What is needed is an exact reproduction of the lines in the records below, starting at the line with "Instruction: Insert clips" and ending at the line with "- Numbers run", both included, and nothing else; pictures stay out.

TASK MATERIAL below:

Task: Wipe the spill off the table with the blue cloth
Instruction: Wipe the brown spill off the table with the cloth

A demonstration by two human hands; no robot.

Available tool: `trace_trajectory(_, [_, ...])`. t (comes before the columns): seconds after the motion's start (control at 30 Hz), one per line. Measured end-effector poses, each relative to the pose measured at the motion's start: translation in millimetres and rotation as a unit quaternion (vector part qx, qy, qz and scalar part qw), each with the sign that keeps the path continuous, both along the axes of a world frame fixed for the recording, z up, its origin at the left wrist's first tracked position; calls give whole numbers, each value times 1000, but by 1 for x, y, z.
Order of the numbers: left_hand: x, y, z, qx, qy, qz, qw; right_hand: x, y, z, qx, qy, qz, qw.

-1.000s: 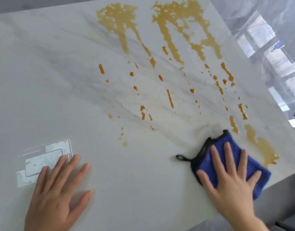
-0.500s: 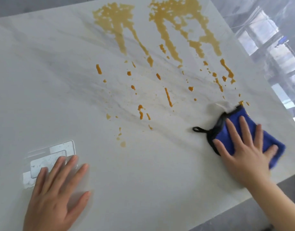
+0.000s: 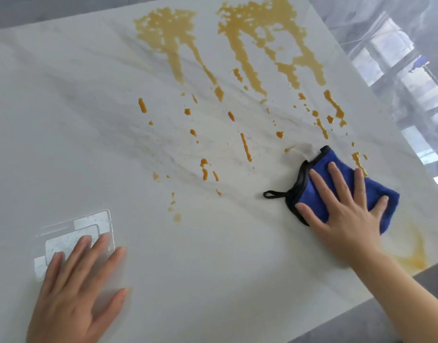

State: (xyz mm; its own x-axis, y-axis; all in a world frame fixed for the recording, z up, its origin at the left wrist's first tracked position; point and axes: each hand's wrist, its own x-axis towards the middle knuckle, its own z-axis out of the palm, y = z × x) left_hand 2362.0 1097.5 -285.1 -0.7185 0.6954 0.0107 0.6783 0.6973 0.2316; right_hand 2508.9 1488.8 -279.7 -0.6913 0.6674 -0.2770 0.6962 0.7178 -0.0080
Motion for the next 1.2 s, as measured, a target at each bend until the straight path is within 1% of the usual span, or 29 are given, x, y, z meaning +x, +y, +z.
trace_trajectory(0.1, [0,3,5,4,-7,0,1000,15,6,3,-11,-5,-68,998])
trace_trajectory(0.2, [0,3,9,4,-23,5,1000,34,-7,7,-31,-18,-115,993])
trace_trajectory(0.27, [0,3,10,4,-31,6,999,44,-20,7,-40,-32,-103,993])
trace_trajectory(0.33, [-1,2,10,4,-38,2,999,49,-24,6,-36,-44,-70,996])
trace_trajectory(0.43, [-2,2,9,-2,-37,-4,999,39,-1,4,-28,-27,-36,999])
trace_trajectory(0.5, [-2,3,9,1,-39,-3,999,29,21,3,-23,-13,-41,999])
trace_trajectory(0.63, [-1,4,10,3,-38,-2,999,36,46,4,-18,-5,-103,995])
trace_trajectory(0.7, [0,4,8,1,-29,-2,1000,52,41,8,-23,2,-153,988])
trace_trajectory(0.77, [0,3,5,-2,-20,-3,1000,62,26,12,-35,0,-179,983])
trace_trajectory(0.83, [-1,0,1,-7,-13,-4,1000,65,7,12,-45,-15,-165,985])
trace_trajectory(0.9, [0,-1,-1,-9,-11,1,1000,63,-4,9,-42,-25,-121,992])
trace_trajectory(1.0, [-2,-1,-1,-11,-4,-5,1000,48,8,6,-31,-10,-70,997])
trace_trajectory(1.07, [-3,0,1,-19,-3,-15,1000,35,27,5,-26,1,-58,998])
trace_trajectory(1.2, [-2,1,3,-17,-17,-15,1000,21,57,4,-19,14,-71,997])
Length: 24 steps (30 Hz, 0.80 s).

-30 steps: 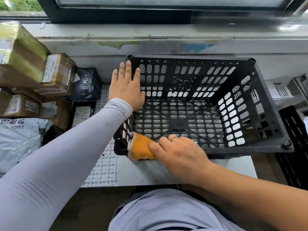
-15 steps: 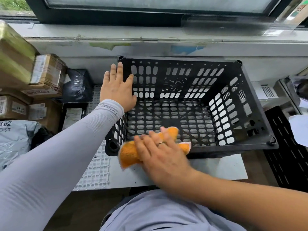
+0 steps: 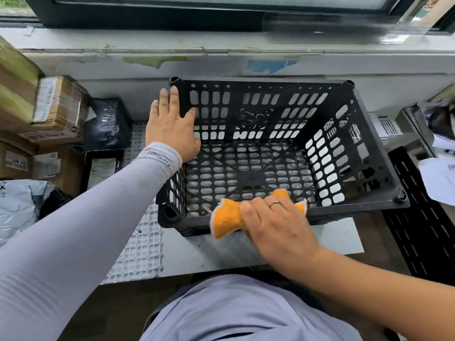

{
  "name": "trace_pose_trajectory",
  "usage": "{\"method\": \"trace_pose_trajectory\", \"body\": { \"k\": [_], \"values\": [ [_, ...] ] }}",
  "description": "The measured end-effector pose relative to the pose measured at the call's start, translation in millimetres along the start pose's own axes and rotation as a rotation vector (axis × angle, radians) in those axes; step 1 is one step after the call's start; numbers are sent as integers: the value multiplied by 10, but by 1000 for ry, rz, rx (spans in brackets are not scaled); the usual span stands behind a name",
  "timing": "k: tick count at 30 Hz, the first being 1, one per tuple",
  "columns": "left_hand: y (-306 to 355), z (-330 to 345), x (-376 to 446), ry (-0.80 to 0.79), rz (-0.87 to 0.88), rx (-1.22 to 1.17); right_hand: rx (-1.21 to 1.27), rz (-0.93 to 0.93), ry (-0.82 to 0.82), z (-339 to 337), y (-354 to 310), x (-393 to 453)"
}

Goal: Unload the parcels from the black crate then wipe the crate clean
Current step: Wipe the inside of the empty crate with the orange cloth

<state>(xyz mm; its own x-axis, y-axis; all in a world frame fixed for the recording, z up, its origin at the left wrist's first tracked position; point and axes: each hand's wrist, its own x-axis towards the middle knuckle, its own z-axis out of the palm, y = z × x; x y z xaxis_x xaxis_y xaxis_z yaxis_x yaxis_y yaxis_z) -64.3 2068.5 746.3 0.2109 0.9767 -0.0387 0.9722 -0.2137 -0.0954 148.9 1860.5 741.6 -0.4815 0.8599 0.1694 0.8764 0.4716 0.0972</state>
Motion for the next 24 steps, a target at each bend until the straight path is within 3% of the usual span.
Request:
{"method": "trace_pose_trajectory", "body": {
  "k": [5,16,24],
  "values": [
    [-5,-4,-9,3,1,-18,-28,63,-43,-24,96,-108],
    [-19,-6,-4,-13,-2,-58,113,57,63,84,-908,581],
    [-23,-3,-10,-15,19,-45,97,-43,99,83,-489,413]
  ]
}}
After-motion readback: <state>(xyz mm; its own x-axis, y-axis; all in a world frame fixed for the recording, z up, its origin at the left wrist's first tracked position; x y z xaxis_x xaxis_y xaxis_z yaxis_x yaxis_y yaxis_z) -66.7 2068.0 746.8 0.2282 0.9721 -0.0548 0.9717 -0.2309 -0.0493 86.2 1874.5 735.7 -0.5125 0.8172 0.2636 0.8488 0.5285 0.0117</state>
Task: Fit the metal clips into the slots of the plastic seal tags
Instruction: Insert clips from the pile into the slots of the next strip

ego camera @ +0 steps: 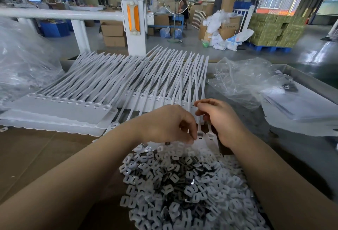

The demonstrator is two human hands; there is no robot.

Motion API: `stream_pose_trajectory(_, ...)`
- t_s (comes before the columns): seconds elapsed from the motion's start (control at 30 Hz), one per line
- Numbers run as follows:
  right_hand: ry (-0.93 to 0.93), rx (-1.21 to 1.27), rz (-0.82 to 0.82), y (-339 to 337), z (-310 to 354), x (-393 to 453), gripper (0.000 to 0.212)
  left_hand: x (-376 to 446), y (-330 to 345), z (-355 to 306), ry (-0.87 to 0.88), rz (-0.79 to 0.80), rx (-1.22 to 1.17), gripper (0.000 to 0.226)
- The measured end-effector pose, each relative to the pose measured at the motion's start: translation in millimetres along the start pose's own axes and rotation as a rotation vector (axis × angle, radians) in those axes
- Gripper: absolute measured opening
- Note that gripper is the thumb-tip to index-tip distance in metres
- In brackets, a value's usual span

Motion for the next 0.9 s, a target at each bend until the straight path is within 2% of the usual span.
stream_pose_trajectory(0.1, 0.018, 0.0, 0.004, 0, -1, 0, 0.014, -6, 6, -13, 0.01, 0.233, -0.032, 0.007)
stream_pose_trajectory(0.2, 0.018, 0.006, 0.013, -1, -1, -1, 0.012, -11, 15, -18, -0.017, 0.394, -0.019, 0.015)
stream_pose_trajectory(0.4, 0.016, 0.001, 0.014, -1, -1, -1, 0.012, -14, 15, -19, -0.031, 0.424, -0.03, 0.019)
stream_pose_trajectory(0.63, 0.008, 0.009, 0.013, -2, -2, 0, 0.011, -13, 17, -16, -0.028, 0.422, -0.015, 0.008)
stream_pose_trajectory(0.73, 0.009, 0.012, 0.012, -2, -2, 0, 0.011, -14, 13, -14, -0.044, 0.391, -0.141, 0.01)
stream_pose_trajectory(0.8, 0.0, 0.012, 0.008, -2, -1, 0, 0.012, -12, 6, -10, -0.037, 0.303, -0.181, 0.009)
stream_pose_trajectory(0.9, -0.032, 0.016, 0.008, -3, 1, -1, 0.011, -7, -8, 4, -0.098, 0.049, -0.293, 0.006)
Point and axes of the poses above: each hand's wrist, its own x-axis towards the middle knuckle, its own y-axis out of the palm, z = x × y, the point moved 5 cm from there along x, towards the middle knuckle, and after that the axes turned 10 degrees about y, right-handed, at the moved point
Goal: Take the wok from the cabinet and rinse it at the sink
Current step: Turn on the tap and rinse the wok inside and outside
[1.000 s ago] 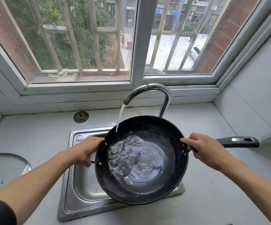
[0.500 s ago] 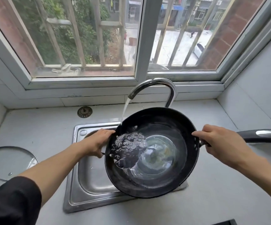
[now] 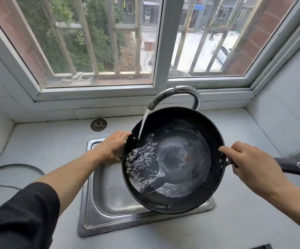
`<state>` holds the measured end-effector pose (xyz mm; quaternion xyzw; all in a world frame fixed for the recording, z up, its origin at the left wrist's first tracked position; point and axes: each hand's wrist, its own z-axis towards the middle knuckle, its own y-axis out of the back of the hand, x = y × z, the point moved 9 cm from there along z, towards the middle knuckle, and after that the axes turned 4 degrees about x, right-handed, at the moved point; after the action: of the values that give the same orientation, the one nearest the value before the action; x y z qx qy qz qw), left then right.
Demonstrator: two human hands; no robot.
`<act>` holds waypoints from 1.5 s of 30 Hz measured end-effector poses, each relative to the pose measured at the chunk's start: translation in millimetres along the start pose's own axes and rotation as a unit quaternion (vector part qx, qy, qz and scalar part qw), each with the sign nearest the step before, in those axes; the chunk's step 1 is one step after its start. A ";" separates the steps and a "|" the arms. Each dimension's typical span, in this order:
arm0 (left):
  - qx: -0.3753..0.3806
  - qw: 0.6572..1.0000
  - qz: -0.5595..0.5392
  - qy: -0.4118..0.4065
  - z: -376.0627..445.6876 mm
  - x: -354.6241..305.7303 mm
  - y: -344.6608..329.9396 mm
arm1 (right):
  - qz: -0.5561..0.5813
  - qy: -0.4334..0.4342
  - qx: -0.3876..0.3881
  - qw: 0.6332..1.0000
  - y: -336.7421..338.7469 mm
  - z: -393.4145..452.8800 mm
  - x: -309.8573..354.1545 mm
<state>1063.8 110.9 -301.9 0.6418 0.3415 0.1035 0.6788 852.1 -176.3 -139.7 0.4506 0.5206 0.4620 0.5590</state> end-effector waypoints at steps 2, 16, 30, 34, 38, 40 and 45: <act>-0.014 1.000 0.012 -0.007 3.1 -2.7 1.5 | -0.007 -0.007 -0.006 1.000 3.6 -2.0 1.3; -0.022 1.000 -0.002 0.008 13.1 -13.9 -28.3 | -0.046 -0.027 -0.005 0.999 14.9 -12.4 0.0; -0.071 0.996 0.059 0.000 12.4 -18.8 -7.7 | -0.011 -0.048 -0.010 0.999 -4.7 -17.0 1.1; -0.090 0.992 0.083 0.022 11.2 -17.7 2.8 | -0.004 -0.055 -0.016 0.998 -14.8 -13.0 -0.9; -0.085 0.990 0.101 0.045 10.5 -6.9 8.3 | 0.007 -0.047 -0.030 0.998 -23.1 -5.8 0.1; -0.090 0.989 0.105 0.049 8.6 -2.7 13.3 | 0.018 -0.041 -0.031 0.998 -29.3 -1.5 1.3; -0.112 0.982 0.144 0.051 -2.1 11.6 26.6 | 0.067 -0.030 -0.031 0.997 -46.8 10.5 6.6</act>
<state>1079.2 123.4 -280.6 0.5977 0.2664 0.2704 0.7061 865.0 -177.8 -186.4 0.4806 0.4576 0.5003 0.5562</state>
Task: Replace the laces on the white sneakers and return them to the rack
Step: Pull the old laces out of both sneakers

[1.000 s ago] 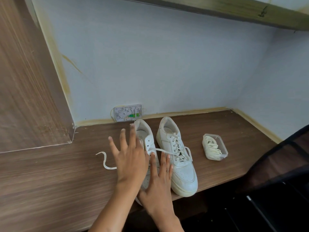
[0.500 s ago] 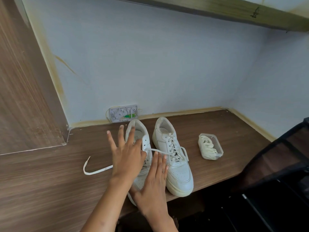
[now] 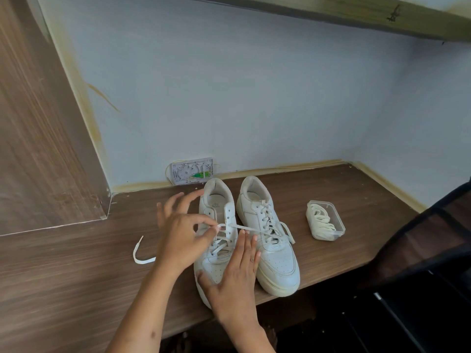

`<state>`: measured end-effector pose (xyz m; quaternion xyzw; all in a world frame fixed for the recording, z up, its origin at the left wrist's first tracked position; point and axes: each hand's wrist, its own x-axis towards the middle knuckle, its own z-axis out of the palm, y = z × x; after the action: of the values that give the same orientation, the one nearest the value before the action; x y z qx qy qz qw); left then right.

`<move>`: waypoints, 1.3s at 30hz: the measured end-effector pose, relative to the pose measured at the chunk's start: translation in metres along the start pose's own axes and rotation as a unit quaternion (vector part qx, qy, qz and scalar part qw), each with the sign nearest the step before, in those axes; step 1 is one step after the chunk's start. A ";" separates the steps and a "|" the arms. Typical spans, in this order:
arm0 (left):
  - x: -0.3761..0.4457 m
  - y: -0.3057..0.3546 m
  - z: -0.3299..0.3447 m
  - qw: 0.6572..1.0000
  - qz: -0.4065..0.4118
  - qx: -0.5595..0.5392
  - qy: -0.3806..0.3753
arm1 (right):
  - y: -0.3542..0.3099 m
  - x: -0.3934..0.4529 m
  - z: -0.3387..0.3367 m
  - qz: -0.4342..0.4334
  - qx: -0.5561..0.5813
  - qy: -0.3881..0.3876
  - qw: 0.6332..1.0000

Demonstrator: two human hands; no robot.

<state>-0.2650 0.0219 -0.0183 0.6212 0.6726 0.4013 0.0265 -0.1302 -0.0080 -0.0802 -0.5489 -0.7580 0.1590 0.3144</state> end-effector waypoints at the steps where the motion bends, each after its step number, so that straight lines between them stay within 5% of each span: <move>1: 0.000 -0.001 -0.005 0.999 -0.028 -0.019 0.003 | 0.000 -0.001 0.000 0.003 0.000 -0.002 1.000; 7: -0.003 -0.005 -0.008 0.990 -0.031 0.135 -0.005 | 0.001 0.002 0.000 0.009 0.002 -0.001 1.000; 22: 0.002 0.001 0.005 0.985 0.026 0.168 -0.004 | -0.001 0.003 -0.002 0.012 -0.009 -0.009 1.000; 26: 0.002 -0.015 -0.021 0.981 -0.083 0.169 0.041 | 0.000 0.002 -0.003 0.017 -0.009 -0.013 1.000; 30: -0.008 -0.019 -0.027 0.951 -0.240 0.159 -0.112 | 0.000 0.002 -0.002 0.016 -0.011 -0.010 1.000; 39: -0.005 0.000 0.005 0.987 -0.029 0.156 -0.031 | 0.001 0.004 0.002 0.007 0.007 0.013 1.000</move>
<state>-0.2611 0.0204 -0.0237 0.6101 0.7436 0.2708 -0.0385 -0.1318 -0.0036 -0.0806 -0.5541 -0.7490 0.1594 0.3266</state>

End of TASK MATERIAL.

◆ OUTPUT BELOW
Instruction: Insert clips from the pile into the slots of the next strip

ego camera @ +0 steps: 

The demonstrator is two human hands; there is no robot.

Motion API: `stream_pose_trajectory(_, ...)`
- t_s (comes before the columns): seconds elapsed from the motion's start (control at 30 Hz), one per line
- Numbers run as follows:

The exercise has been completed in full.